- Exercise requirements: All of the data is to be printed again exactly as it appears.
....
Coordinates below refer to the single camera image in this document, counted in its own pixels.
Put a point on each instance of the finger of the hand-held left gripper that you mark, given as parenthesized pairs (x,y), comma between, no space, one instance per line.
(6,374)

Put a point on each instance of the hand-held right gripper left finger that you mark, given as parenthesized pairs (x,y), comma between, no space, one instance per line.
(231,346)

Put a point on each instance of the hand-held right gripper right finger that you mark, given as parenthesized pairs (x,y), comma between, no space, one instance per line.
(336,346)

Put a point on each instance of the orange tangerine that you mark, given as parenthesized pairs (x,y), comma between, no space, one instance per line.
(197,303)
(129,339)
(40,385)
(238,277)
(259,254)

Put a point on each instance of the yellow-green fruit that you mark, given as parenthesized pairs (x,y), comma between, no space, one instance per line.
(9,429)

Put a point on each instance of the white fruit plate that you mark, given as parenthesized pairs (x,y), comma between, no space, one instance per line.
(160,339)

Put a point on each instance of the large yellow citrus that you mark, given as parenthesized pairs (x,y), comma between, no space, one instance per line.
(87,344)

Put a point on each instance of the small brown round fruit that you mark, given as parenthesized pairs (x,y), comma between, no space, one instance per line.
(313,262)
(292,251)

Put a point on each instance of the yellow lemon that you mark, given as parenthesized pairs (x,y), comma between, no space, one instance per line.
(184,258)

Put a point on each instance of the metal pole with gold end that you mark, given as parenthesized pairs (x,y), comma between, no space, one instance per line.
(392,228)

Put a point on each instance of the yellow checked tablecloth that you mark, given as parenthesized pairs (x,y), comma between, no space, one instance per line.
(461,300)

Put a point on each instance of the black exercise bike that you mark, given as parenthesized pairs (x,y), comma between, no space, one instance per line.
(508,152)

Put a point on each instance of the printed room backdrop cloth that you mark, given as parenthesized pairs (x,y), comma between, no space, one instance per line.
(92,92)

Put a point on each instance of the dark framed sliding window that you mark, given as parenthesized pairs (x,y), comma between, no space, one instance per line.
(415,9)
....
- Response area:
Coordinates below refer to the single camera image in this document, counted in its own pixels.
Put a point on each instance of the finger of the hand-held left gripper that you mark, given as parenthesized pairs (x,y), comma between, no space, one instance per line.
(6,374)

Put a point on each instance of the hand-held right gripper left finger that you mark, given as parenthesized pairs (x,y), comma between, no space, one instance per line.
(231,346)

Put a point on each instance of the hand-held right gripper right finger that you mark, given as parenthesized pairs (x,y), comma between, no space, one instance per line.
(336,346)

Put a point on each instance of the orange tangerine that you mark, given as parenthesized pairs (x,y), comma between, no space, one instance per line.
(197,303)
(129,339)
(40,385)
(238,277)
(259,254)

Put a point on each instance of the yellow-green fruit that you mark, given as parenthesized pairs (x,y), comma between, no space, one instance per line.
(9,429)

Put a point on each instance of the white fruit plate that you mark, given as parenthesized pairs (x,y), comma between, no space, one instance per line.
(160,339)

Put a point on each instance of the large yellow citrus that you mark, given as parenthesized pairs (x,y), comma between, no space, one instance per line.
(87,344)

Put a point on each instance of the small brown round fruit that you mark, given as parenthesized pairs (x,y), comma between, no space, one instance per line.
(313,262)
(292,251)

Put a point on each instance of the yellow lemon that you mark, given as parenthesized pairs (x,y), comma between, no space, one instance per line.
(184,258)

Put a point on each instance of the metal pole with gold end that you mark, given as parenthesized pairs (x,y), comma between, no space, one instance per line.
(392,228)

Put a point on each instance of the yellow checked tablecloth that you mark, given as parenthesized pairs (x,y), comma between, no space, one instance per line.
(461,300)

Put a point on each instance of the black exercise bike that you mark, given as parenthesized pairs (x,y), comma between, no space, one instance per line.
(508,152)

Put a point on each instance of the printed room backdrop cloth that you mark, given as parenthesized pairs (x,y), comma between, no space, one instance per line.
(92,92)

Put a point on each instance of the dark framed sliding window that you mark, given as parenthesized pairs (x,y), comma between, no space, one instance per line.
(415,9)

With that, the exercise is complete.